■ WHAT THE EXERCISE ASKS
Retype exactly the lines from the line with "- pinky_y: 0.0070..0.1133" to the end of the data, keeping both boundary lines.

■ DATASET CONTENT
....

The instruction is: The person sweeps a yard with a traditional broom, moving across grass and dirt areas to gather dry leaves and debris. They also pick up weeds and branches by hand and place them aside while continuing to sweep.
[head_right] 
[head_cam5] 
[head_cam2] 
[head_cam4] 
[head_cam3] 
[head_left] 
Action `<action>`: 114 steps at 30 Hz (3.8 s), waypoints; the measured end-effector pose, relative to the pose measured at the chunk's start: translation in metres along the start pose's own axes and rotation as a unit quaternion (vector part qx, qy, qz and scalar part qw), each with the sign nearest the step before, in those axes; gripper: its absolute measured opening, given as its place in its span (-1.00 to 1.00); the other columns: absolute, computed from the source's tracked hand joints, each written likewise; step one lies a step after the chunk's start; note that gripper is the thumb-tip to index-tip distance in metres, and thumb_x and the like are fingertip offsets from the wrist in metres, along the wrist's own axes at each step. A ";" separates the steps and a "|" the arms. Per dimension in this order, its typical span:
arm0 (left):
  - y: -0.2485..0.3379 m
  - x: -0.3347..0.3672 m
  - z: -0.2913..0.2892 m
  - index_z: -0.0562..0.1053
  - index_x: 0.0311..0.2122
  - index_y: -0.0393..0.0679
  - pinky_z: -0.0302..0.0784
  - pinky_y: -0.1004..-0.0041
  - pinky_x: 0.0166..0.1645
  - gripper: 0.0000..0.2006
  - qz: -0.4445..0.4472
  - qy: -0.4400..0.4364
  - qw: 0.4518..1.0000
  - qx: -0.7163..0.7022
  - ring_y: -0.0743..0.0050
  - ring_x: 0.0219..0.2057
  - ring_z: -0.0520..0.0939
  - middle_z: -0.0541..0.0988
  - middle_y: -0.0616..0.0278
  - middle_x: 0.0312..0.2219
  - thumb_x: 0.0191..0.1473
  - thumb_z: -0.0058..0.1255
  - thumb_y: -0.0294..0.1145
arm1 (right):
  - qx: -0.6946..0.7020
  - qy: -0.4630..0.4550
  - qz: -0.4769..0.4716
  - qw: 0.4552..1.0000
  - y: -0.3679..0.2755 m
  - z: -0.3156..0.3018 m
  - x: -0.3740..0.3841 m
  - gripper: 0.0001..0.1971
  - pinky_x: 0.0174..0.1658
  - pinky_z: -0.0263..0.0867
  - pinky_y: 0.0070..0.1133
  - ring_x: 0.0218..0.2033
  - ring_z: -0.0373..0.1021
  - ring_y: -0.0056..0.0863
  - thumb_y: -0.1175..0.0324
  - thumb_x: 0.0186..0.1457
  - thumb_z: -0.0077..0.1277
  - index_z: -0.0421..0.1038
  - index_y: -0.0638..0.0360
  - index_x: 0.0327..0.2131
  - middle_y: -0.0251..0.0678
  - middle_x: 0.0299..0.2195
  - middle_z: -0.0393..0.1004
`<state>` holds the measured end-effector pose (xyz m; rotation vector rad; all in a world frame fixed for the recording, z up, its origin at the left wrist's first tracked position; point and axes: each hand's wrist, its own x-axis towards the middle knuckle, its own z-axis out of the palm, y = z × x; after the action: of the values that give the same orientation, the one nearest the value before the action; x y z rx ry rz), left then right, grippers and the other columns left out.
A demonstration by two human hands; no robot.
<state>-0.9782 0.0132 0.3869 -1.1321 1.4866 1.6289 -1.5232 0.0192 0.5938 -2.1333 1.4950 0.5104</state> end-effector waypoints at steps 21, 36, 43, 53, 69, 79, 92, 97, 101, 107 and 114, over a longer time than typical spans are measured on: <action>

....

■ OUTPUT OF THE TASK
  - pinky_y: 0.0070..0.1133
  - ring_x: 0.0218..0.2033
  - ring_z: -0.0373..0.1021
  - ring_y: -0.0056..0.0863
  - thumb_y: -0.1175..0.0324
  - thumb_x: 0.0186..0.1457
  - thumb_z: -0.0077..0.1277
  - index_z: -0.0421..0.1038
  - index_y: -0.0638..0.0360
  - index_x: 0.0327..0.2131
  - middle_y: -0.0251..0.0678
  - middle_x: 0.0299..0.2195
  - middle_z: -0.0393..0.1004
`<state>` holds the measured end-effector pose (xyz m; rotation vector rad; all in a world frame fixed for the recording, z up, its origin at the left wrist's first tracked position; point and axes: each hand's wrist, its own x-axis towards the middle knuckle, its own z-axis out of the palm, y = z × x; after the action: of the values that give the same orientation, the one nearest the value before the action; x y z rx ry rz), left then right, grippers and the other columns left out.
A demonstration by two human hands; no robot.
<state>-0.9782 0.0132 0.3869 -1.1321 1.4866 1.6289 -1.5232 0.0192 0.5938 -2.1333 1.4950 0.5104</state> end-effector waypoints at steps 21, 36, 43, 53, 69, 79, 92, 97, 101, 107 and 114, over a longer time than typical spans are measured on: <action>

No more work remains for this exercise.